▶ [WHAT THE TASK ASKS] Report how many lines in the data include the string "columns", and add nothing else.

[Records excerpted from a collection]

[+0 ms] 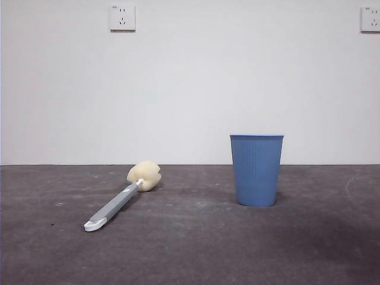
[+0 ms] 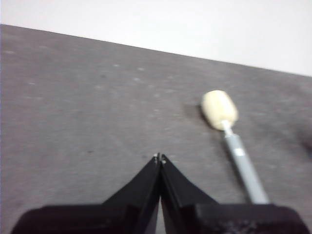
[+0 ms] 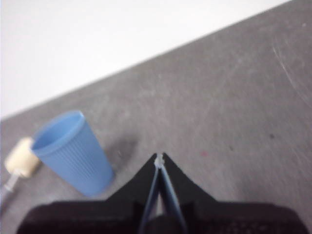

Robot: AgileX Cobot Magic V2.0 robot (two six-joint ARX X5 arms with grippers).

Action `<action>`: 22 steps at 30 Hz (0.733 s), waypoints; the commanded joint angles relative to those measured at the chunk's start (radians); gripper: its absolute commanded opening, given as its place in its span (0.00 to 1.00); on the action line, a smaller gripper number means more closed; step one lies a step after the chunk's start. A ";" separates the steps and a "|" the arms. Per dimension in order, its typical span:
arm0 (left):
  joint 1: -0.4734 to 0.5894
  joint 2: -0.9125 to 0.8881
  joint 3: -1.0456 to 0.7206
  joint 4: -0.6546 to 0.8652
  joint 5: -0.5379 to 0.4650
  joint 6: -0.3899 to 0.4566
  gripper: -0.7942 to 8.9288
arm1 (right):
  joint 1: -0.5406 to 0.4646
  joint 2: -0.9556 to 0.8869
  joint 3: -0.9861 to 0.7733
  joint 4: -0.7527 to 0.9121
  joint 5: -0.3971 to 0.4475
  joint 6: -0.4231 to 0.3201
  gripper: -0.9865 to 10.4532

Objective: Pick up the cup brush,pick up the cup,insert the brush into the cup,clean the cup,put the cup brush back,put the cup back to the fixed position on the table

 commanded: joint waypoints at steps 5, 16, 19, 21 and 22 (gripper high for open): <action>0.002 0.007 0.121 -0.037 0.067 -0.070 0.08 | 0.002 0.040 0.140 0.011 -0.076 0.045 0.08; 0.002 0.140 0.385 -0.290 0.265 0.016 0.08 | 0.003 0.315 0.460 -0.280 -0.441 -0.113 0.08; 0.002 0.187 0.462 -0.389 0.320 0.085 0.07 | 0.003 0.401 0.567 -0.419 -0.518 -0.197 0.08; 0.002 0.220 0.509 -0.457 0.362 0.129 0.07 | 0.003 0.454 0.636 -0.516 -0.551 -0.262 0.08; 0.002 0.238 0.533 -0.493 0.386 0.149 0.07 | 0.005 0.481 0.672 -0.569 -0.558 -0.295 0.08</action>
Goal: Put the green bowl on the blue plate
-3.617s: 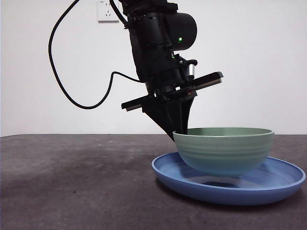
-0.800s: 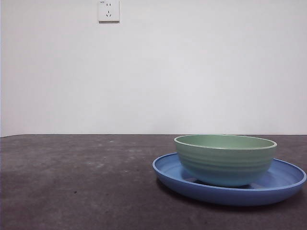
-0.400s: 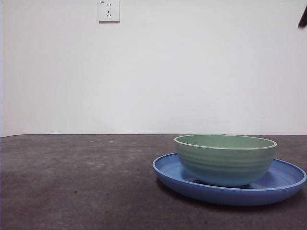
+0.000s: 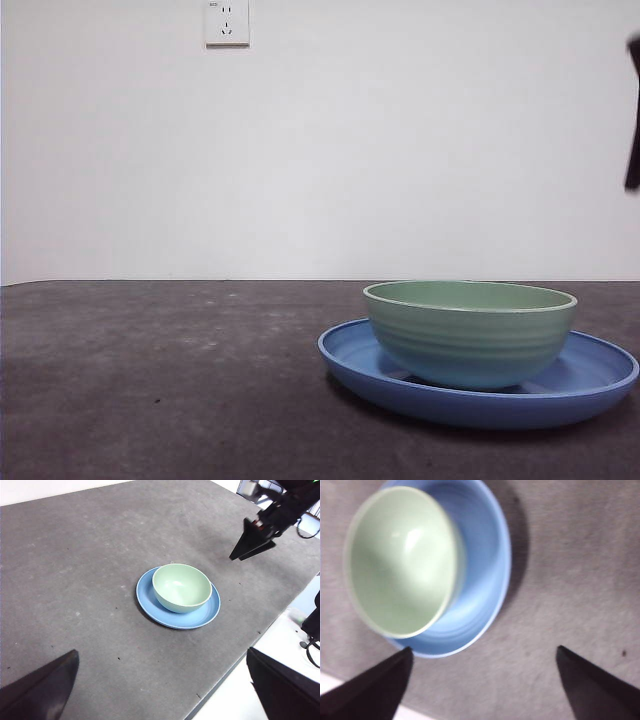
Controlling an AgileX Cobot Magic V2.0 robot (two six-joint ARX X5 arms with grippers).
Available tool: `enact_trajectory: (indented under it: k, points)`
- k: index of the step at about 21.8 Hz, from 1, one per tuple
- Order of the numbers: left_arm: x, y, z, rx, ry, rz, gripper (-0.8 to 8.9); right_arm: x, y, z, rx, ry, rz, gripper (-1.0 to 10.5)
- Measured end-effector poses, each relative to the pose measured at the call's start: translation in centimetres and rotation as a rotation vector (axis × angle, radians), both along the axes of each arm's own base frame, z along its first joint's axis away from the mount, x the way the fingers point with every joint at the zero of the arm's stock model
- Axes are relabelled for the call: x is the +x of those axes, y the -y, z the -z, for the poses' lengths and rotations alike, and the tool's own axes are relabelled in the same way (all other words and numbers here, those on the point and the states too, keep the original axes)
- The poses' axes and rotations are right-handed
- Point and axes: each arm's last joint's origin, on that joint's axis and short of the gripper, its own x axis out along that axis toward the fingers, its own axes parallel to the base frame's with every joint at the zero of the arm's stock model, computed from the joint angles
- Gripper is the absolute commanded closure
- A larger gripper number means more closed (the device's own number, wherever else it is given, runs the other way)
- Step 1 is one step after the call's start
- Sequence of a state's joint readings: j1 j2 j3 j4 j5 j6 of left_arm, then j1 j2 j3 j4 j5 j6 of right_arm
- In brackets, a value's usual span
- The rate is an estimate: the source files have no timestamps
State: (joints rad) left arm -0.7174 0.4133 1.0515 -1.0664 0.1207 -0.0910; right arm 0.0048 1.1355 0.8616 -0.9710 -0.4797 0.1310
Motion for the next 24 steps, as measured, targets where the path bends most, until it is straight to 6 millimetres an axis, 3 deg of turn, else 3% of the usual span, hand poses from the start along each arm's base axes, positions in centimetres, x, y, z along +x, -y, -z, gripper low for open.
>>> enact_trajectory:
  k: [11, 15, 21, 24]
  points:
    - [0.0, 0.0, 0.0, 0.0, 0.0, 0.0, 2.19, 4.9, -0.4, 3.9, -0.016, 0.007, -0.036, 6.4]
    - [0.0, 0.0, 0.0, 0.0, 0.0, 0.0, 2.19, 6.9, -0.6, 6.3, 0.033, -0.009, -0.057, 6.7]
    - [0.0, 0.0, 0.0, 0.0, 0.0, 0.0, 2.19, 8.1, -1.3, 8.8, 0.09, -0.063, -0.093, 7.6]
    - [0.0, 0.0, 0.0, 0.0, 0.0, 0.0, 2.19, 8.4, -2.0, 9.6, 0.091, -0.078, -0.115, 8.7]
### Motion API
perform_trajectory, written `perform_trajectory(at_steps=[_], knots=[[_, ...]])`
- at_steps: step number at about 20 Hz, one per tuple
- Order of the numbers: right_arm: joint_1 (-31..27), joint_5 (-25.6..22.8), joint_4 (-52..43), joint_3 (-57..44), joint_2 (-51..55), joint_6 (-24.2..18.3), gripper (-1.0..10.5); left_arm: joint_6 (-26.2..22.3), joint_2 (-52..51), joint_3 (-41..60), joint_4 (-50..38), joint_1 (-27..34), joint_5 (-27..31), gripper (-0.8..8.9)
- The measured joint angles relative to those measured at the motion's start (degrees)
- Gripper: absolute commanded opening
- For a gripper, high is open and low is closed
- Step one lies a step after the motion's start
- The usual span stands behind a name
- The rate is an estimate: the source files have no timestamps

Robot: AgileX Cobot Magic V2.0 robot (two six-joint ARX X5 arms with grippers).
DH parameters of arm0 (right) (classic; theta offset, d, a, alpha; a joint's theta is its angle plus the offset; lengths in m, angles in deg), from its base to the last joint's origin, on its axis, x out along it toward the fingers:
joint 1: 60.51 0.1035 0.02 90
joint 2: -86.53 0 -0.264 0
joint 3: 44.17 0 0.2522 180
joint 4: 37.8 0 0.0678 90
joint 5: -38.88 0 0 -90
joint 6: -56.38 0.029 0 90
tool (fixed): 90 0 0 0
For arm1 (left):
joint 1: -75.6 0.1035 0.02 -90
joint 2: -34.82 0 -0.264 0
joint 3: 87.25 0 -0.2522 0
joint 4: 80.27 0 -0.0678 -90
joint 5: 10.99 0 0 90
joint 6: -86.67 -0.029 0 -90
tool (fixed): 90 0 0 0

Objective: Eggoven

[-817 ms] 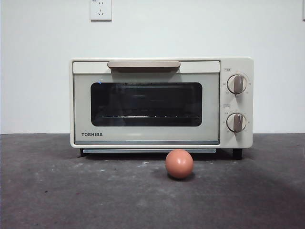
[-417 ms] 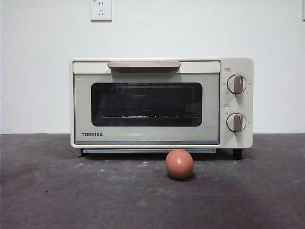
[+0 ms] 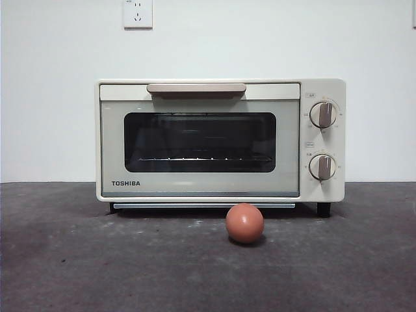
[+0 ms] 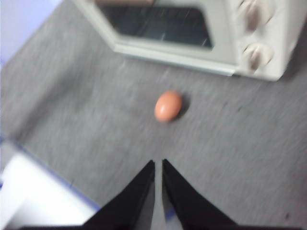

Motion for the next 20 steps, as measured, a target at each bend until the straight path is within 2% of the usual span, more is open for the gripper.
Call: perform_trajectory(at_steps=[4, 6, 8, 15, 18, 20], knots=[[3.1, -0.1, 2.0, 0.0, -1.0, -1.3, 0.1, -1.1, 0.2, 0.0, 0.7, -1.3, 0.0, 0.07], [4.2, -0.1, 1.7, 0.0, -1.1, -1.6, 1.4, -1.5, 0.1, 0.0, 0.7, -1.6, 0.0, 0.07], [4.4, -0.1, 1.3, 0.0, -1.1, -1.6, 3.3, -1.5, 0.1, 0.0, 0.7, -1.6, 0.0, 0.07], [4.8, -0.1, -1.3, 0.0, -4.5, 1.0, 3.4, -1.5, 0.1, 0.0, 0.7, -1.6, 0.0, 0.07], [7.9, -0.4, -7.1, 0.0, -10.3, 4.5, 3.4, -1.5, 0.1, 0.0, 0.7, -1.6, 0.0, 0.07], [11.5, -3.1, -11.1, 0.0, -14.5, 7.1, 3.4, -1.5, 0.1, 0.0, 0.6, -1.6, 0.0, 0.07]])
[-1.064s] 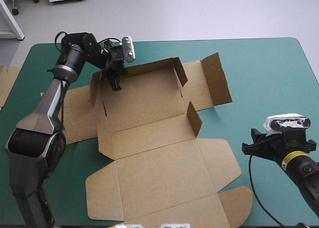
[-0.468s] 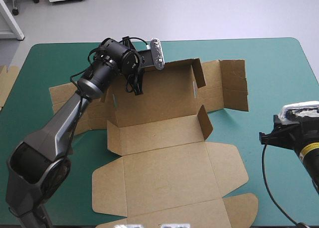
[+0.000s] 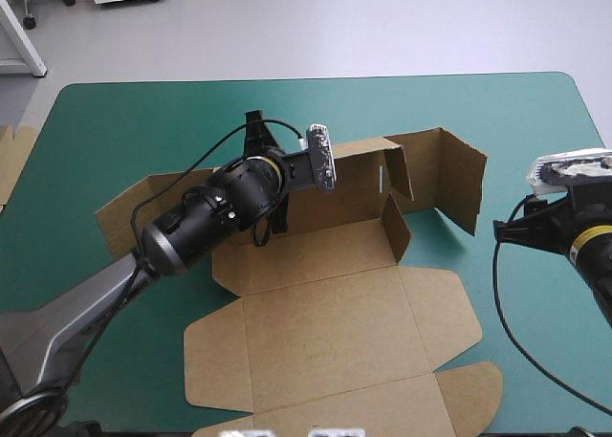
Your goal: Fold the box
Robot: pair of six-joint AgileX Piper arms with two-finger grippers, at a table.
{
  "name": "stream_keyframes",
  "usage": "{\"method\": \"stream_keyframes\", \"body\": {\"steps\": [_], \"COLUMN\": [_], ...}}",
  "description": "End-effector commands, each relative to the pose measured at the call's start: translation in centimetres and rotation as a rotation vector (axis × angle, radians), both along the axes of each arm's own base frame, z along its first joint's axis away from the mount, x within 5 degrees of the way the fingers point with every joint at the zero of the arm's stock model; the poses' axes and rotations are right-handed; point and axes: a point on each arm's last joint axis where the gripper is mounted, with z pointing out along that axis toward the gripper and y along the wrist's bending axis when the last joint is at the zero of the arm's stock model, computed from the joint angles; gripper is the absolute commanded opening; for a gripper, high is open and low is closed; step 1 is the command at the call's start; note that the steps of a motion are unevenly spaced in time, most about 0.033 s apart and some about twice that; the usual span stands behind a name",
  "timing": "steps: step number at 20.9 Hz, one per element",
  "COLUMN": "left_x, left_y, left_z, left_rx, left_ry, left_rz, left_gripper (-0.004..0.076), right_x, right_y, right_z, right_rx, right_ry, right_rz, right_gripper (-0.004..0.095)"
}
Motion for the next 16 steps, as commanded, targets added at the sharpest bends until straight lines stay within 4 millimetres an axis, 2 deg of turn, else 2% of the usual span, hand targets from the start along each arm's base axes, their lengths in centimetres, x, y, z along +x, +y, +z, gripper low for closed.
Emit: {"method": "stream_keyframes", "body": {"steps": [1, 6, 10, 11, 14, 16], "left_x": [-2.2, -3.6, -4.8, -5.0, -5.0, -5.0], "left_y": [0.8, 0.9, 0.0, -0.2, 0.0, -0.1], "left_z": [1.7, 0.7, -0.5, -1.1, -2.7, -3.3], "left_rx": [-0.107, -0.177, -0.174, -0.159, -0.134, -0.14], "left_ry": [-0.066, -0.071, -0.149, -0.176, -0.21, -0.221], "left_rz": [0.016, 0.073, 0.073, 0.069, 0.081, 0.065], "left_gripper": [-0.0011, -0.0011, -0.0011, -0.0011, -0.0011, -0.0011], "right_x": [0.5, 3.1, 7.3, 9.0, 12.1, 13.8], "right_y": [-0.1, 1.2, 2.2, 1.9, 0.1, -0.7], "right_z": [2.9, 4.7, 6.2, 6.4, 7.5, 7.6], "right_rx": [-0.034, -0.075, -0.068, -0.049, 0.044, 0.118], "right_ry": [-0.083, -0.041, -0.029, -0.006, 0.018, 0.052], "right_rz": [0.007, 0.025, 0.025, 0.017, 0.035, 0.076], "right_gripper": [0.0499, 0.0499, 0.0499, 0.0499, 0.0499, 0.0493]}}
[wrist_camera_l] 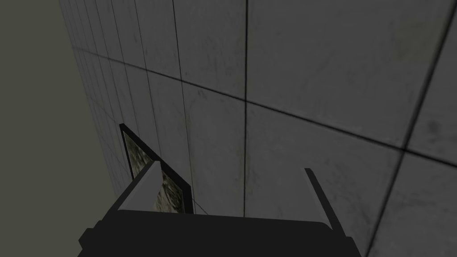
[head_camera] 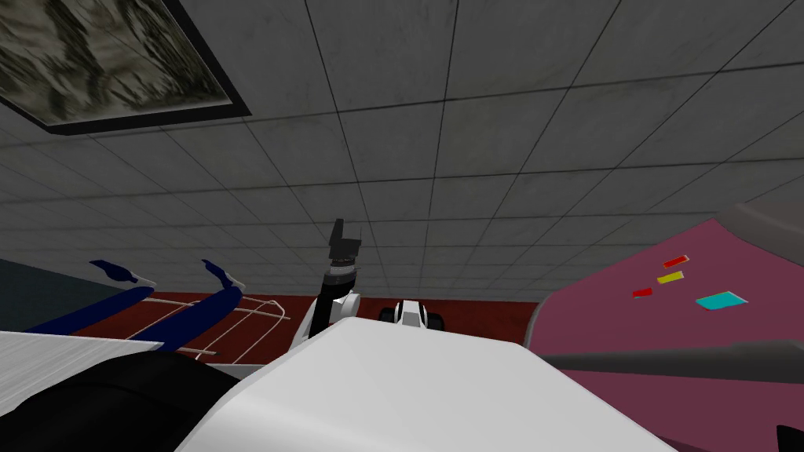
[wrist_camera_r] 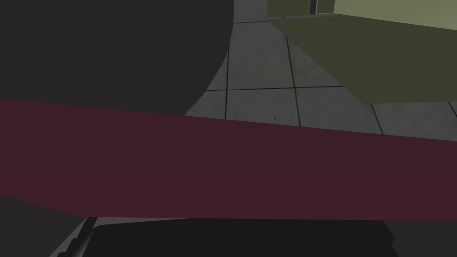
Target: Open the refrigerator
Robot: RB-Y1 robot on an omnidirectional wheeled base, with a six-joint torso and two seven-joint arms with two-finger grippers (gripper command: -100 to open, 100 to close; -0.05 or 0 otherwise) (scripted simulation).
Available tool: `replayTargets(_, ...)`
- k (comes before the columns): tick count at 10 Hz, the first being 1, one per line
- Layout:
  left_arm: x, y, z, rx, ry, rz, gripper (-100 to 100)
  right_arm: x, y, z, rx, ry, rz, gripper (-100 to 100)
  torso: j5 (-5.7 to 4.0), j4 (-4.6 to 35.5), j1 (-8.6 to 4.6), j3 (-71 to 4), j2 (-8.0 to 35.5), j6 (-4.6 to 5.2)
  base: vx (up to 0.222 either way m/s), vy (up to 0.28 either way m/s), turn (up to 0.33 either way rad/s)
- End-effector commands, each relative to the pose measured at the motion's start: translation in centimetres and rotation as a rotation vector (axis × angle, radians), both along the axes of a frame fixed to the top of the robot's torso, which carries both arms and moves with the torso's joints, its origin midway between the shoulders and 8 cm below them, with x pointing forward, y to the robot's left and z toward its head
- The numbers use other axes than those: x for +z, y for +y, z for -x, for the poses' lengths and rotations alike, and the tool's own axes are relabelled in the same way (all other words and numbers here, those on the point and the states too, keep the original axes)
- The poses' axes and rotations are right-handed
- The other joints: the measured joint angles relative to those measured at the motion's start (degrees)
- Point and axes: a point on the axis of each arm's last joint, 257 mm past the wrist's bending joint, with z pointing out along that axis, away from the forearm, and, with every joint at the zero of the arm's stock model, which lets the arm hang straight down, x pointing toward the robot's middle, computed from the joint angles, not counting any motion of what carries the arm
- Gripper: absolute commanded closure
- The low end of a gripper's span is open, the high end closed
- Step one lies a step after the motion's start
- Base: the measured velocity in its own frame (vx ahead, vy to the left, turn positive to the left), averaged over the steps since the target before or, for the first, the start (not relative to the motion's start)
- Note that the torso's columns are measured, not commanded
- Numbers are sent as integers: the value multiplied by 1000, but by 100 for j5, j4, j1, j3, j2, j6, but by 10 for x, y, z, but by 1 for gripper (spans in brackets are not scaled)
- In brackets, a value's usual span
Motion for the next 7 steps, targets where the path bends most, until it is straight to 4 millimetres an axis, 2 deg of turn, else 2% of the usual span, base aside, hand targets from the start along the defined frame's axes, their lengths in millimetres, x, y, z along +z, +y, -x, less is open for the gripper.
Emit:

▶ [TASK RESULT] 2